**ACTIVITY**:
Determine how many of the lines below include "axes", then respond with that number and no other text.

-- AVAILABLE DATA follows --

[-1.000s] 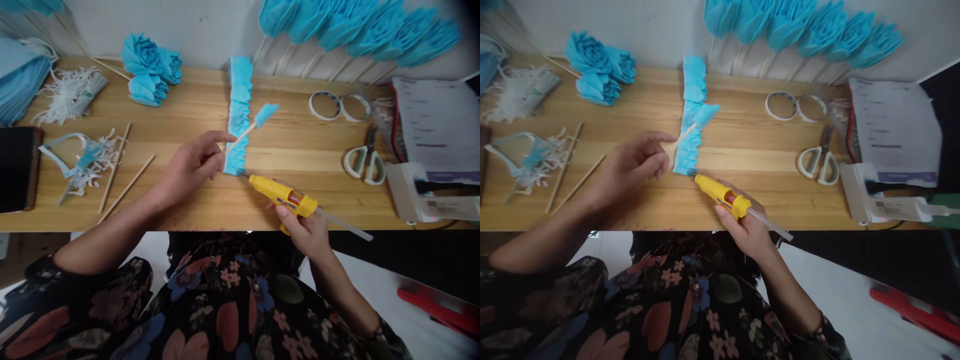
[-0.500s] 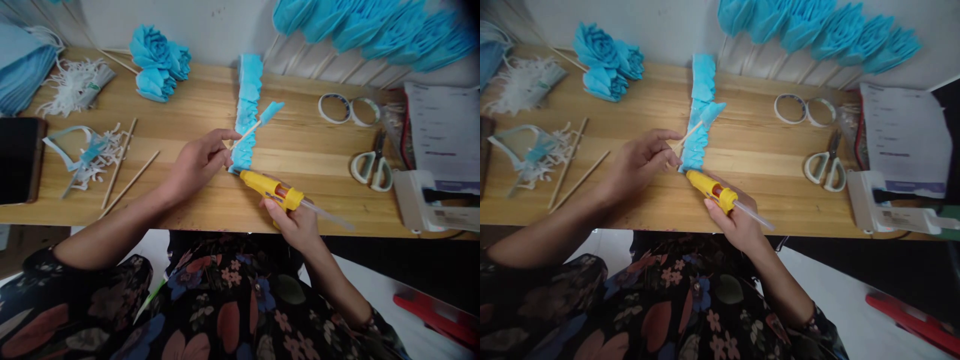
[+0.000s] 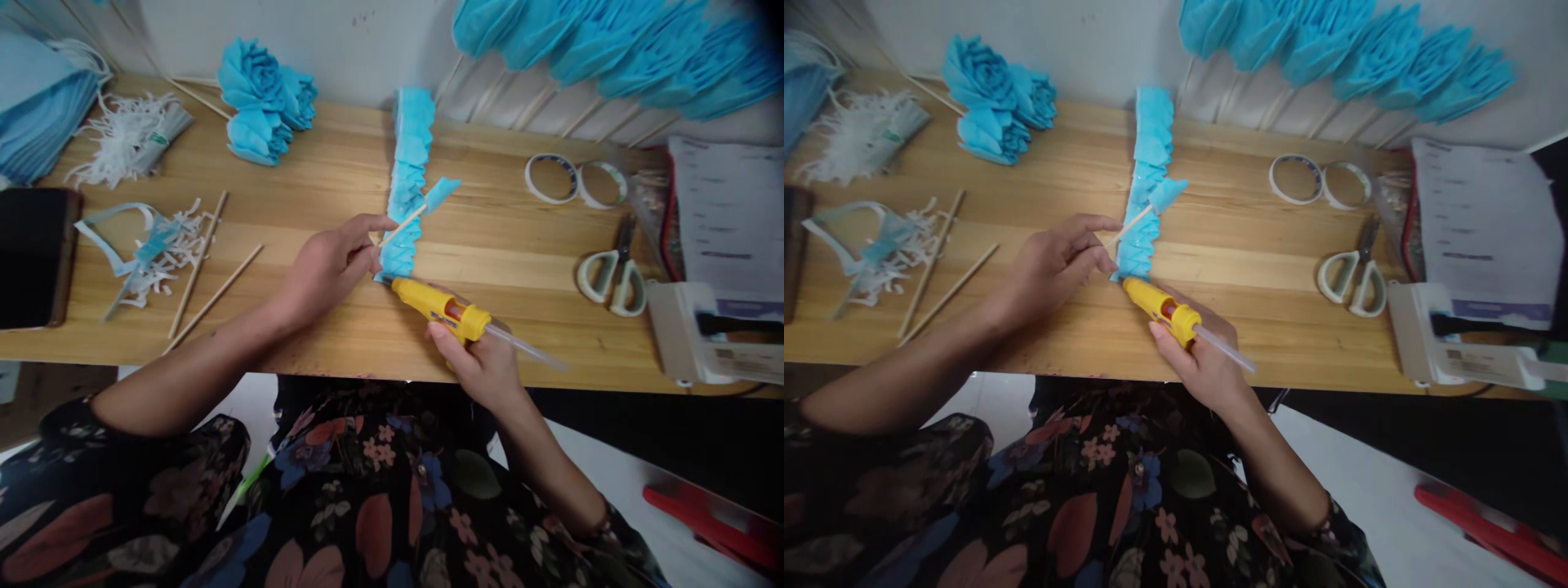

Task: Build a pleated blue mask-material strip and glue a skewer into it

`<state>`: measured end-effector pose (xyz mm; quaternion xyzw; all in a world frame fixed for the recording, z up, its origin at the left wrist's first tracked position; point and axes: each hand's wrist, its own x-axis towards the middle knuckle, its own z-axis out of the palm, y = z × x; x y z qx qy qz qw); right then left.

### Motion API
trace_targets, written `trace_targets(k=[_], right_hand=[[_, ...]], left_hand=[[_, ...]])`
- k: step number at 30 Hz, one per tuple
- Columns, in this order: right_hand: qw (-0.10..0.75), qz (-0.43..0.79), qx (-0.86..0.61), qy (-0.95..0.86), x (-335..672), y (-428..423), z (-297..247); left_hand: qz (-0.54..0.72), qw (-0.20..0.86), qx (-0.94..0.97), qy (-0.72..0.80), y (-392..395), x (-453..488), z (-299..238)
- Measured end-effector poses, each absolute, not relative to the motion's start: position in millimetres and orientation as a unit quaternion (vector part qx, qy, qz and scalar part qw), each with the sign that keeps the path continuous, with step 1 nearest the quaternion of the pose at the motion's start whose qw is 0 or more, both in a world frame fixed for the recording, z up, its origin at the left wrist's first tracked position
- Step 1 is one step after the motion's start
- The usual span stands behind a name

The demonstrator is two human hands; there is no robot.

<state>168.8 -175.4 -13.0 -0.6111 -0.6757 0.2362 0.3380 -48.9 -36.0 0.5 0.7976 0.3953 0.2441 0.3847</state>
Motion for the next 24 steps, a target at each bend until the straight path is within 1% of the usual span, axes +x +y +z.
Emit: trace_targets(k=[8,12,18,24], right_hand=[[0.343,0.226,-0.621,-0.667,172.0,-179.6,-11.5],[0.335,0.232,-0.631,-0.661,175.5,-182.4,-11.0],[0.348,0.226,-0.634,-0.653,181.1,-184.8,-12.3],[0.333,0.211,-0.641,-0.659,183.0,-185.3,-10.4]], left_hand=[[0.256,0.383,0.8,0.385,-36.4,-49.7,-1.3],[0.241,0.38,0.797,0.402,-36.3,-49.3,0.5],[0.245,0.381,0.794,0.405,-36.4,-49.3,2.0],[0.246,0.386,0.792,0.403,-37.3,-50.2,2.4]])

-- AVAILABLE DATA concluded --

**RESPONSE**:
2